Let me start off by saying I am really pleased I went to SapphireNow this year. I saw what I called the “dawn of intelligent applications” with Leonardo. I liked CEO Bill McDermott promising to do more for customers about toxic contract terms. I liked that the partner booths appeared much smaller than few Sapphires ago – books have been written about the massive and expensive ecosystem around SAP
But I am not sure customers want SAP to be “smooth and relaxed” as Dennis Howlett puts it after the recent earnings call. From a customer point of view there are areas where SAP should chill, others where it needs to be more assertive.

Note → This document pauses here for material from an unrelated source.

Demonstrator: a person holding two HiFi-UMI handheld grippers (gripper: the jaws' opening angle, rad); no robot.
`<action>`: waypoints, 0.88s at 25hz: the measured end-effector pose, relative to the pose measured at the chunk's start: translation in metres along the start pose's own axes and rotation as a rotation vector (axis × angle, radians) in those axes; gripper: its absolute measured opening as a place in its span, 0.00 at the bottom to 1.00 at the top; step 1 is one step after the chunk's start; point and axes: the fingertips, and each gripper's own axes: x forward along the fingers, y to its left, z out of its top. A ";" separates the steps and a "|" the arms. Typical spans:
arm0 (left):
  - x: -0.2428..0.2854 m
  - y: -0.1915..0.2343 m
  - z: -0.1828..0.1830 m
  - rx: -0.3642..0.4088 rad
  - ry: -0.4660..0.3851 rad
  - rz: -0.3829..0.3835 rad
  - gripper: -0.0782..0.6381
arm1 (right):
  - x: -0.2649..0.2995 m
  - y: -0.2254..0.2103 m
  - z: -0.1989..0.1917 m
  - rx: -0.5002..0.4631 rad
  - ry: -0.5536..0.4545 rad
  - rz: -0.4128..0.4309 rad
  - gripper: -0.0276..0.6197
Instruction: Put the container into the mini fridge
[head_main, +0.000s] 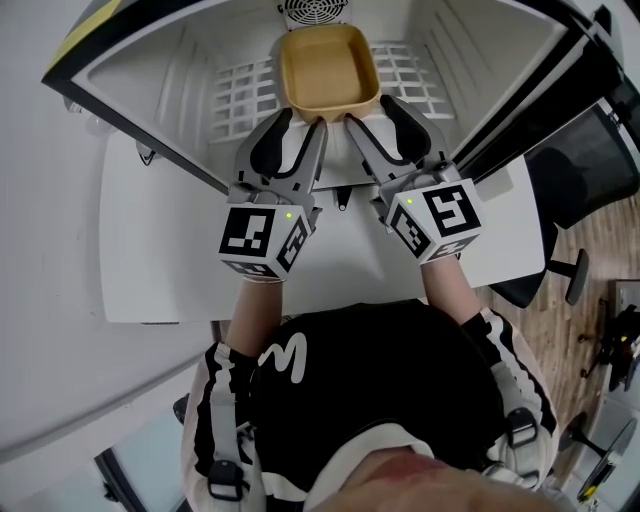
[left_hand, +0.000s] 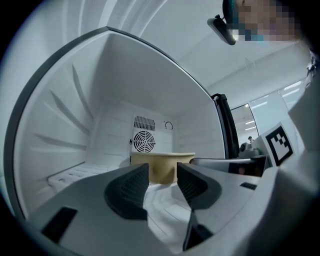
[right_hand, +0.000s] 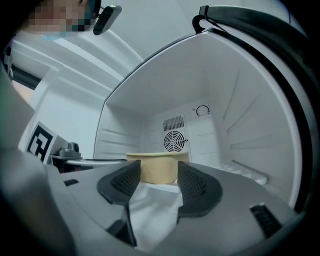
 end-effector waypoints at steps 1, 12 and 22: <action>-0.001 0.000 0.002 0.001 -0.005 0.004 0.36 | -0.002 0.000 0.001 0.000 -0.006 -0.003 0.41; -0.025 -0.010 0.005 -0.016 -0.028 0.017 0.36 | -0.025 0.011 0.004 0.023 -0.032 -0.003 0.41; -0.048 -0.021 0.001 -0.020 -0.032 0.002 0.36 | -0.045 0.027 0.000 0.026 -0.031 0.007 0.41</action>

a) Be nice if SAP accepts that S/4HANA adoption in the incumbent customer base will be nice and gradual, as the product functionality incrementally evolves and the product becomes more stable. In volume 2 of SAP Nation, I presented the industry track record on next-gen products – at Oracle, J.D. Edwards, Infor, Microsoft and even at SAP with NetWeaver and I concluded:
a next-gen product takes years of development and maturation. Migrating a legacy customer base takes even longer. Those are just the laws of physics. SAP may be able to bend these laws slightly with S/4, but will likely not be able to break them.

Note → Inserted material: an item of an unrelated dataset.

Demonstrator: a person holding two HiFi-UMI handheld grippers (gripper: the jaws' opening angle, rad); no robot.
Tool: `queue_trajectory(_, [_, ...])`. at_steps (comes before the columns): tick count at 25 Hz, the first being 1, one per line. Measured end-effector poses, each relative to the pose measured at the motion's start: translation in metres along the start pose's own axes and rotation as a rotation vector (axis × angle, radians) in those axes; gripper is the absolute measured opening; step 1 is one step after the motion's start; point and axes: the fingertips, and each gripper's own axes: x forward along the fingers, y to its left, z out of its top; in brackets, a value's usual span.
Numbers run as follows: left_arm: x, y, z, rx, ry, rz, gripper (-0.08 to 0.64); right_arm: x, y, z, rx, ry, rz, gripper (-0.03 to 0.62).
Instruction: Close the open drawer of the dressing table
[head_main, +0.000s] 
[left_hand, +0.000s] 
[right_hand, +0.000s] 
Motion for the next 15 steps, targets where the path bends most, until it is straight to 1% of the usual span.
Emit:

So, personally, I have had modest expectations of S/4. SAP , or at least its marketing, does not agree and they claim it is “the fastest adopted product in SAP history (and) is available for all industries” Much of the adoption has been with smaller new customers. Existing customers are feeling the pressure to migrate when they find incumbent technology pretty stable and the migration costs, like a re-implementation, hefty. I would rather SAP savor S/4 progress like Charles Phillips, CEO of Infor commented about cloud adoption in his customer base in response to my note “If you hadn’t heard the 90,000 (total customer count) number, by any measure you consider over 8,000 individual companies (in the cloud) in 3 years a success.” S/4 is breakthrough in-memory, next-gen UX product. SAP has done well with sales so far. They should relish the progress not overhype its scope or coerce adoption within incumbent customers.
b) On the other hand, not sure SAP should be comparing itself to Workday and saying things like “And I can only tell you that based upon the way they’ve been purporting themselves in the market with letters, with fake news to customers and things like that we’re bringing our A-game.” Let analysts like me deal with such behavior, if true. Customers don’t want SAP fixated on Workday. They expect SAP to be aiming much higher – creating next-gen versions of hairy industry-specific books of record – retail merchandising, healthcare electronic medical records, utility billing – not being content with back office functionality. They expect it to be catching up to consumer tech leaders like Amazon and Google when it comes to data centers and artificial intelligence. In fairness, it’s not just SAP - for the amount of money customers pay enterprise software vendors, they need all of them to aim much higher.
c) Customers want SAP to be hyperactive in other areas. They have been loyal given the stability of the products particularly of R/3/ECC. But many are not happy with the cost – value from maintenance is low. The indirect access clause and other toxic contract disputes are frustrating many of them. Most have heavily customized SAP and surrounded SAP with cloud solutions. It is good to see SAP deliver tools like Transformation Navigator, but feedback from customers is they are aimed to help SAP sell its new products not as much un-tangle the hairball they find themselves in. Two decades ago, customers used SAP to replace tens, even hundreds, of departmental applications. Now their SAP landscape has become just as complicated.
SAP is doing lots of good things. It needs to do other things better. The end goal should be that customers feel “smooth and relaxed”.